Supplement OWL Tier 2
CRN launches pilot program for Commercial Data Exchange (CDX)
“CDX fills a critical void between manufacturers of dietary supplements and retailers,” explained Gisele Atkinson, CRN’s VP of quality and technical affairs, at the organization’s annual conference in Dana Point, CA this week.
“It will assist retailers in obtaining documentation that demonstrates a company’s compliance – so they can better evaluate potential clients/ product to place on store shelves.”
The pilot program, which is open exclusively to CRN member companies, seeks to improve the functionality of CDX, and will conclude in April 2019 to coincide with the OWL’s two-year anniversary. Interested companies have until December 31 to sign up.
From Tier 1 to Tier 2
The Supplement OWL (the Online Wellness Library) – the industry-wide, self-regulatory product label registry being spearheaded by the Council for Responsible Nutrition (CRN) – went live in April 2017.
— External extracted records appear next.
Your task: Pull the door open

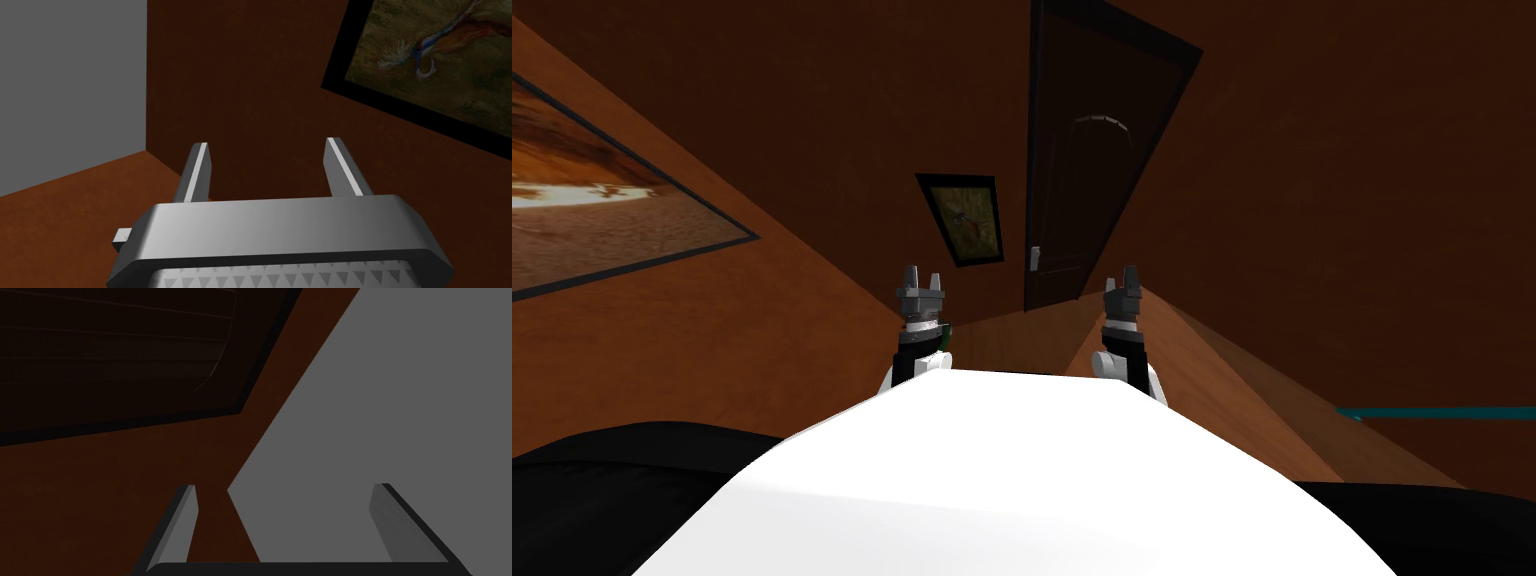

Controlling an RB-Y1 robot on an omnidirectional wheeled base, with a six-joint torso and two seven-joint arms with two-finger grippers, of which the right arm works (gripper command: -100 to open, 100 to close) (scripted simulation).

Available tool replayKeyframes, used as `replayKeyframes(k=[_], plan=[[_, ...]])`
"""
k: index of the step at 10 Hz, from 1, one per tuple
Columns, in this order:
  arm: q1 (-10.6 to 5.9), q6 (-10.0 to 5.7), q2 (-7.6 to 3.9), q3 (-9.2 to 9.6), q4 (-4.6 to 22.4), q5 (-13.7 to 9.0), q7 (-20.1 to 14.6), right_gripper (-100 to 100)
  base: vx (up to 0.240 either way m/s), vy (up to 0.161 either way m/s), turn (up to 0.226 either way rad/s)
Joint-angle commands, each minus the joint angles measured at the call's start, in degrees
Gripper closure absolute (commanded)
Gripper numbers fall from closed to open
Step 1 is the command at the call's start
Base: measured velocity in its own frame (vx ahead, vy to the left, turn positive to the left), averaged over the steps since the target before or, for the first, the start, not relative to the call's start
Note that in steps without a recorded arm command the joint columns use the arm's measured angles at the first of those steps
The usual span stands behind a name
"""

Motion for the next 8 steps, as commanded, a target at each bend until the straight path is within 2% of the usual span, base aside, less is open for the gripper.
replayKeyframes(k=[1,8], plan=[[-1.14,-0.38,-0.59,0.02,2.20,0.76,1.23,-100,0.067,0.023,0.011],[-6.62,-2.27,-3.73,0.06,13.04,4.61,7.16,-100,0.088,0.023,0.013]])
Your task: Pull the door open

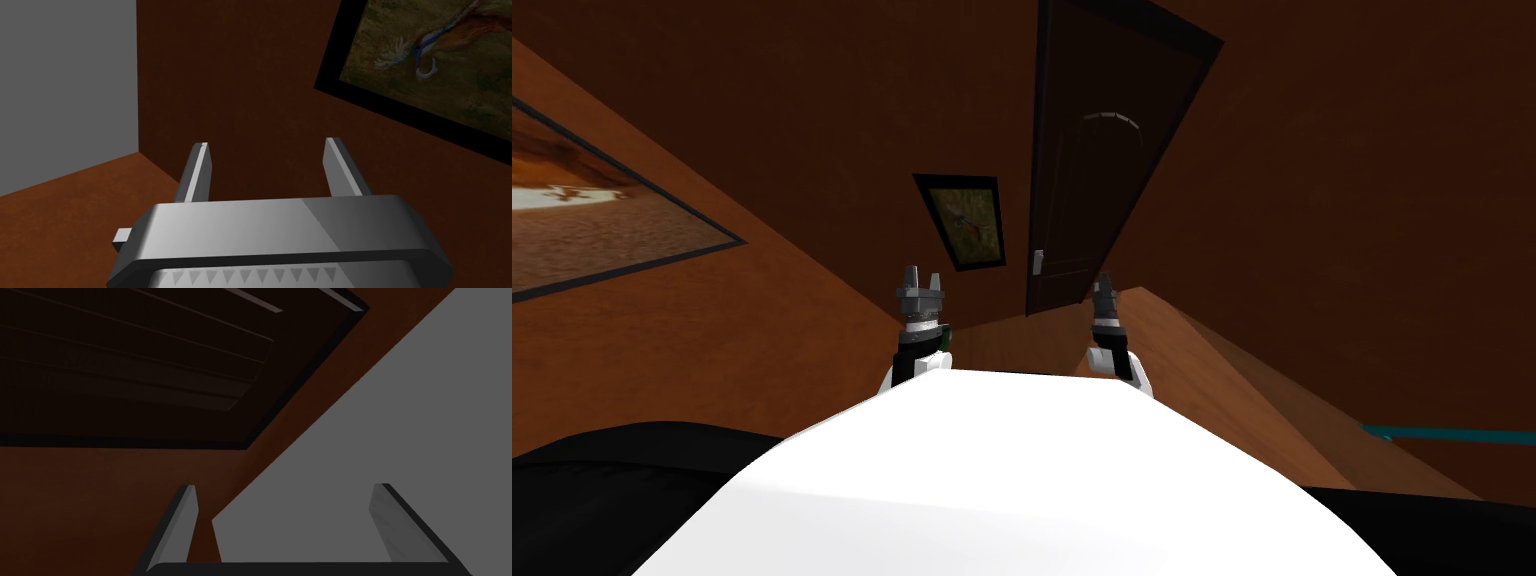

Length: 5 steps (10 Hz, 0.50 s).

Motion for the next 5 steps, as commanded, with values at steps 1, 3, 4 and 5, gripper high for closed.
replayKeyframes(k=[1,3,4,5], plan=[[-1.75,-0.32,-0.90,-0.13,2.86,0.97,1.61,-100,0.110,0.024,0.016],[-3.58,-0.95,-1.88,-0.11,6.49,2.26,3.59,-100,0.092,0.016,0.017],[-3.58,-0.95,-1.88,-0.11,6.81,2.26,3.59,-100,0.059,0.030,0.005],[-4.52,-1.28,-2.38,-0.11,8.72,2.92,4.61,-100,0.058,0.027,0.006]])
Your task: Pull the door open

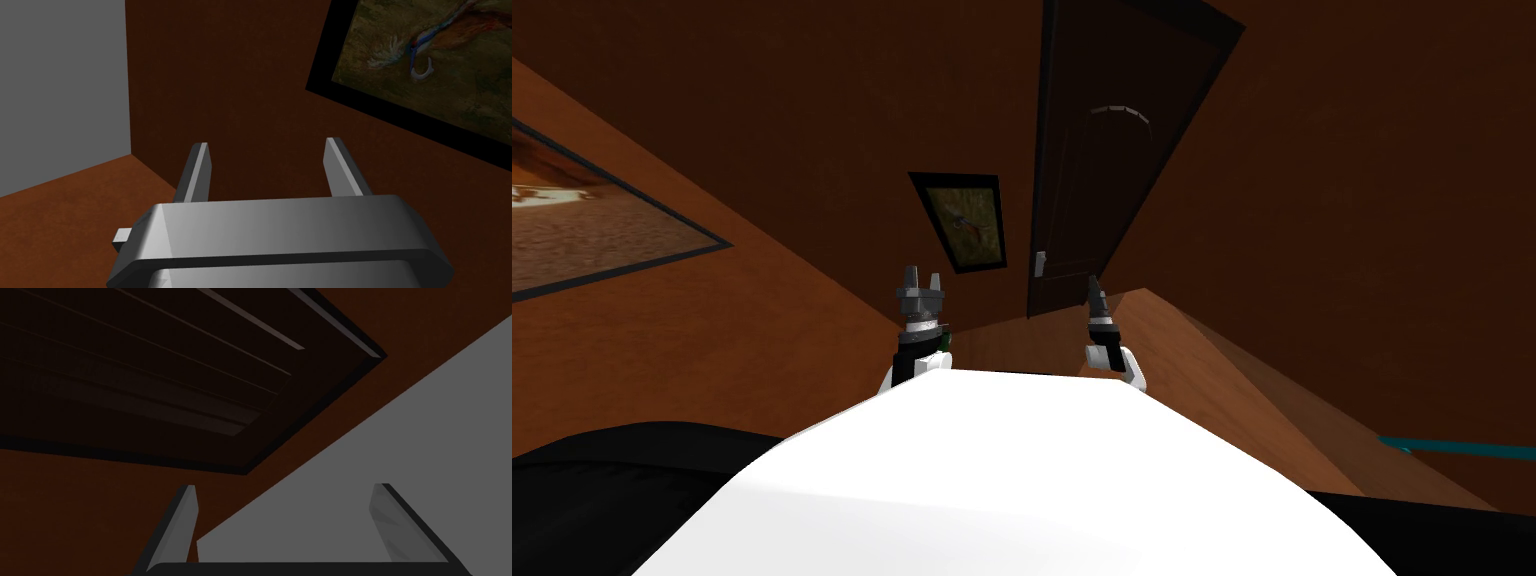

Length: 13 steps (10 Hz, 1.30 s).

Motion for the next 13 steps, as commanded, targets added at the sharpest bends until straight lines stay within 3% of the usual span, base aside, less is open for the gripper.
replayKeyframes(k=[1,3,5,6,12,13], plan=[[-1.58,-0.57,-0.67,0.02,2.86,1.05,1.71,-100,0.081,0.025,0.016],[-2.56,-0.91,-1.18,0.03,5.17,1.74,2.76,-100,0.067,0.017,0.013],[-4.52,-1.59,-2.19,0.05,8.64,3.12,4.89,-100,0.070,0.014,0.014],[-4.52,-1.59,-2.19,0.05,9.13,3.12,4.89,-100,0.062,0.017,0.006],[-10.53,-3.66,-5.21,0.09,20.79,7.34,11.39,-100,0.092,0.026,0.016],[-10.53,-3.66,-5.21,0.09,21.26,7.34,11.39,-100,0.071,0.015,0.006]])
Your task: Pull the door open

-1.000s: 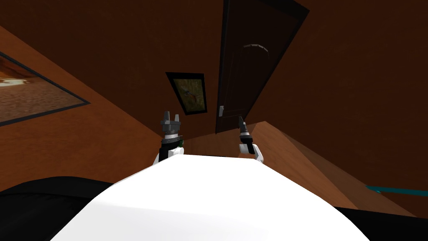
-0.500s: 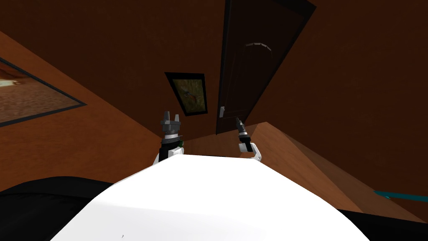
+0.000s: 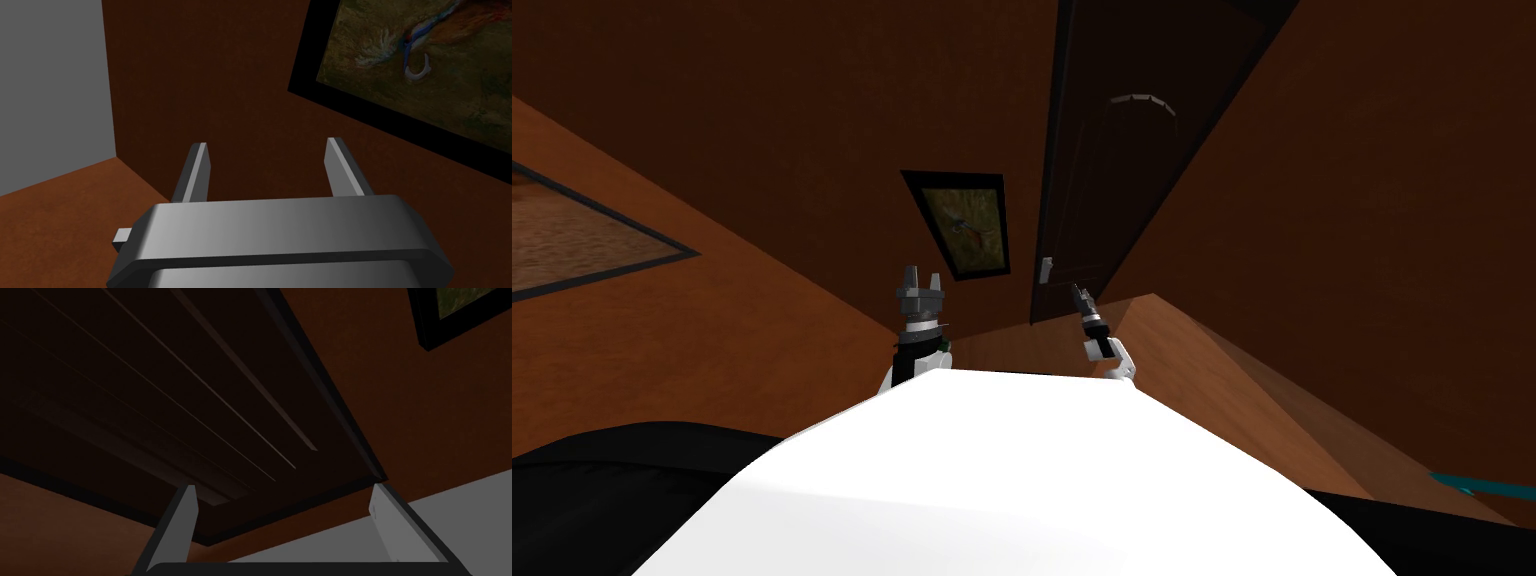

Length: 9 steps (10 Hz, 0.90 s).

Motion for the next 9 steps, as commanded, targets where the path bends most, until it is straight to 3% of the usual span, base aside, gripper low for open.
replayKeyframes(k=[1,3,4,7,8,9], plan=[[-1.05,-0.55,-0.56,0.01,2.61,0.84,1.33,-100,0.057,0.016,0.009],[-2.99,-1.22,-1.51,0.03,5.99,2.20,3.44,-100,0.078,0.023,0.019],[-2.99,-1.22,-1.51,0.03,6.53,2.20,3.44,-100,0.061,0.020,0.004],[-5.84,-2.20,-2.89,0.05,12.27,4.20,6.51,-100,0.082,0.015,0.014],[-5.84,-2.20,-2.89,0.05,12.27,4.20,6.51,-100,0.064,0.016,0.005],[-6.75,-2.52,-3.33,0.06,14.11,4.84,7.50,-100,0.063,0.022,0.008]])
“We have really focused on the basic OWL (Tier 1) and making sure we get our members and non-members in there,” Duffy MacKay, ND, CRN’s Sr VP, scientific and regulatory affairs, told NutraIngredients-USA. CRN member companies are required, as a condition of membership, to participate in the Supplement OWL, and the database is closing in on 12,000 labels uploaded.
“We were not focused on Tier 2,” he added. “So when we sat down to start on Tier 2 it was clear from input from retailers and our advisory panel that the vision was still relevant. It [the additional information required in Tier 2] is needed.”
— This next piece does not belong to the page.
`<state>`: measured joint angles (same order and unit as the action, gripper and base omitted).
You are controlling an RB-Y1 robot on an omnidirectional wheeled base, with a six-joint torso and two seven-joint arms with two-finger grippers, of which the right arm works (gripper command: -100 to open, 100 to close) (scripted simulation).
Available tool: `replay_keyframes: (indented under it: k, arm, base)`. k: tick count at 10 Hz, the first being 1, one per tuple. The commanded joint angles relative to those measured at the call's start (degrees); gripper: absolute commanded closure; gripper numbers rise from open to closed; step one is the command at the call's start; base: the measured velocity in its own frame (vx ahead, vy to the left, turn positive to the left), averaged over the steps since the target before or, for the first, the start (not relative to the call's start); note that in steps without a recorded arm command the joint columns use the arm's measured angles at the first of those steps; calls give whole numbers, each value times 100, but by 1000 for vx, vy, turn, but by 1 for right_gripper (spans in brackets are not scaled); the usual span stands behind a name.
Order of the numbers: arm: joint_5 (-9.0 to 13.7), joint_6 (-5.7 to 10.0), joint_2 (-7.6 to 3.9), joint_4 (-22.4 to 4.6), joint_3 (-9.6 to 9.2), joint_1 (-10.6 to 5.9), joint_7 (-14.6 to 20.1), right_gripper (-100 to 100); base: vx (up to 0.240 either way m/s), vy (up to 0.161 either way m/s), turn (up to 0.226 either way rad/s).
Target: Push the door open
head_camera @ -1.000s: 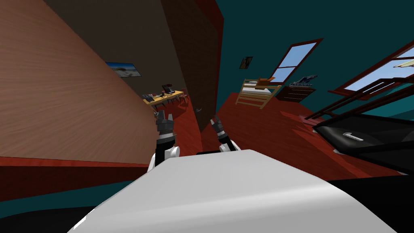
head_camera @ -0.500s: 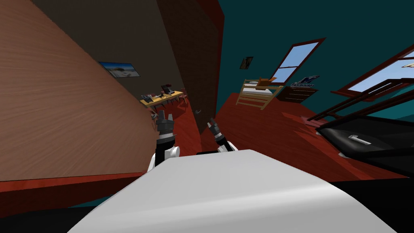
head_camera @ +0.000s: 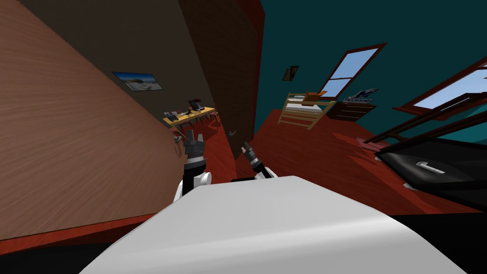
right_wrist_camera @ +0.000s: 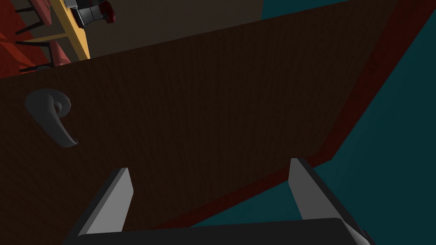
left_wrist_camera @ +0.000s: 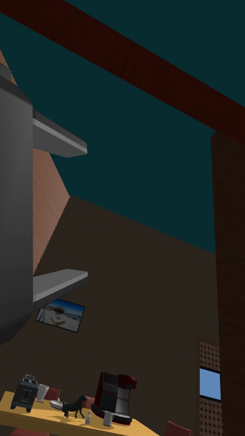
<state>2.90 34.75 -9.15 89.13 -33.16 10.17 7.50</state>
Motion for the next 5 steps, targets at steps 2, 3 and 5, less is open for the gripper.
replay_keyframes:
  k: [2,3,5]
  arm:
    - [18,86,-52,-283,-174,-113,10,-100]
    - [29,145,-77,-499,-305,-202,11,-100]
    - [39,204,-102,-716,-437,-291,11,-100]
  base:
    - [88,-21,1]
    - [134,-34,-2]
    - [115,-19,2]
To entice member companies to participate in the pilot program, CRN will waive the fee for the first 500 labels, limited to 25 per company (not brand).
“We’re seeing a variety of industry initiatives, like SSCI, GRMA, and CVS addressing this on their own. They all show that retailers are saying they need more information on who they are dealing with,” said Dr MacKay. “CDX perfectly positioned to help.”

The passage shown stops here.